Information shown:

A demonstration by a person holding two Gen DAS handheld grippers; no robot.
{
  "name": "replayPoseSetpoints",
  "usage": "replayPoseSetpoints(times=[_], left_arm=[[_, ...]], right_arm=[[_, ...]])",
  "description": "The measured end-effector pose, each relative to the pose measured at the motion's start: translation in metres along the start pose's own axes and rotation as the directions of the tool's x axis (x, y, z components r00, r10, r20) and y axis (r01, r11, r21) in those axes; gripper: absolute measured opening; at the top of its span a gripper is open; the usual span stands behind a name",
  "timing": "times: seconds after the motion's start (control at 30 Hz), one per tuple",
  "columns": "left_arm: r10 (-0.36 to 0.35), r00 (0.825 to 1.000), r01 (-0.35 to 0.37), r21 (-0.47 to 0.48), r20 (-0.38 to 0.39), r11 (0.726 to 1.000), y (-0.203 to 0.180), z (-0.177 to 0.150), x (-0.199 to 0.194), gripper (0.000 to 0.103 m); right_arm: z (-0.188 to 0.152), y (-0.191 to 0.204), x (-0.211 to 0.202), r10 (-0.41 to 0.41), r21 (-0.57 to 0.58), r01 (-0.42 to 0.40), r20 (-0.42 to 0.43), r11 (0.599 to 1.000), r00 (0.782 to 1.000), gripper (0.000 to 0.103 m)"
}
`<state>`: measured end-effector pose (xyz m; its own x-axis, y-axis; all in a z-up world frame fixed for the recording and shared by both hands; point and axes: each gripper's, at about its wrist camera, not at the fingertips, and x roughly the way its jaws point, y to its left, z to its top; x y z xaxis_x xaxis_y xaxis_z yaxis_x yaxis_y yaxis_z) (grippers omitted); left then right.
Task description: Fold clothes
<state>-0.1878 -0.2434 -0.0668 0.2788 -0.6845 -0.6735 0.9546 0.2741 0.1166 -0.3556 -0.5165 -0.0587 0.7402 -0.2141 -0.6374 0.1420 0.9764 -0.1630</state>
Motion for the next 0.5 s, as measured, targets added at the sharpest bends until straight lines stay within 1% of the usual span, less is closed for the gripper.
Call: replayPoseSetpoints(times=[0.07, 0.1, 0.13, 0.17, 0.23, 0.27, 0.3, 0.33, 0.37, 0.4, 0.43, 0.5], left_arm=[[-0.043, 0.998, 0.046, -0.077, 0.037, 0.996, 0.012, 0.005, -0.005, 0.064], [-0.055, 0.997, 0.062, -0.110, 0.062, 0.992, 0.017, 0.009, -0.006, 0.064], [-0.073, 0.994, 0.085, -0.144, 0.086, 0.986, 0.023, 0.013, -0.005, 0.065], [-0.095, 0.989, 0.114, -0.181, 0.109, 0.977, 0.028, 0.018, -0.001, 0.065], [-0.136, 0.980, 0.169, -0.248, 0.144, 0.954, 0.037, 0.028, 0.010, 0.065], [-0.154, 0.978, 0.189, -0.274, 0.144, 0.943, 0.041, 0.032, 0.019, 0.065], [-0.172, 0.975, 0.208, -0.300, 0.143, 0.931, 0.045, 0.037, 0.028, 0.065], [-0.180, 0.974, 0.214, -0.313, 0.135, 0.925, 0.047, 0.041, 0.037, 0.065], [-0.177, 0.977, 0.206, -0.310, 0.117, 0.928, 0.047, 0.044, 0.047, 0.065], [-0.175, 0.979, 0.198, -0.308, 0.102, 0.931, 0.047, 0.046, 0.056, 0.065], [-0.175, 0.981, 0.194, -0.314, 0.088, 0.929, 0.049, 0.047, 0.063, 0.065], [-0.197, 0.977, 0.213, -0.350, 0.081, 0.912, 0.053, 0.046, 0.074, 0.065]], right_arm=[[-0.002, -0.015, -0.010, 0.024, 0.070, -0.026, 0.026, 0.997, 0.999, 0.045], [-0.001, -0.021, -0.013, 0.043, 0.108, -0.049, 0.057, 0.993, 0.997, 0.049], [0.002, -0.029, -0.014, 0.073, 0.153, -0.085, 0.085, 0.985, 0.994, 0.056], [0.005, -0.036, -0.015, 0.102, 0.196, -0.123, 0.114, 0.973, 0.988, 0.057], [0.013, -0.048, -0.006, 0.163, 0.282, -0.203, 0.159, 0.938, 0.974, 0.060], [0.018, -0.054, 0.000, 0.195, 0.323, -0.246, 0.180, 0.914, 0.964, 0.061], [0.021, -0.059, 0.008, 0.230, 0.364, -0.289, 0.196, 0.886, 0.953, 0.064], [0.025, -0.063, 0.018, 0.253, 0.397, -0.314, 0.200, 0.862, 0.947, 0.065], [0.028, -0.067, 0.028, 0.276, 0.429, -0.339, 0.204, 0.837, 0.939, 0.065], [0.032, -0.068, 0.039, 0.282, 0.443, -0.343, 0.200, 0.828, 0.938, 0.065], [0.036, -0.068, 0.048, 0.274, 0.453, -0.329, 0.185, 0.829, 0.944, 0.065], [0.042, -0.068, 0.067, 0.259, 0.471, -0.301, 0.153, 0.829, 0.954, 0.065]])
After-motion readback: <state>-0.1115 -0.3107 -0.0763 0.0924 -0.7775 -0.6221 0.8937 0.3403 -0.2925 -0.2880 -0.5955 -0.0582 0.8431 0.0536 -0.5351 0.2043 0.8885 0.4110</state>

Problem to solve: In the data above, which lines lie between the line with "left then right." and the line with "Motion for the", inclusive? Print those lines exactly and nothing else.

Result of this exercise:
`<state>`: measured end-effector pose (xyz m; its own x-axis, y-axis; all in a z-up world frame fixed for the recording and shared by both hands; point and axes: each gripper's, at about its wrist camera, not at the fingertips, and x roughly the way its jaws point, y to its left, z to its top; x y z xaxis_x xaxis_y xaxis_z yaxis_x yaxis_y yaxis_z) (grippers omitted); left then right.
Task description: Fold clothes
<state>-0.1878 -0.2434 -0.0668 0.2788 -0.6845 -0.6735 0.9546 0.2741 0.1166 -0.3556 -0.5165 -0.0587 0.7402 -0.2141 -0.6374 0.1420 0.9764 -0.1630</state>
Motion for the next 0.5 s, as measured, targets added at the sharpest bends until straight lines stay within 1% of the usual span, less is closed for the gripper.

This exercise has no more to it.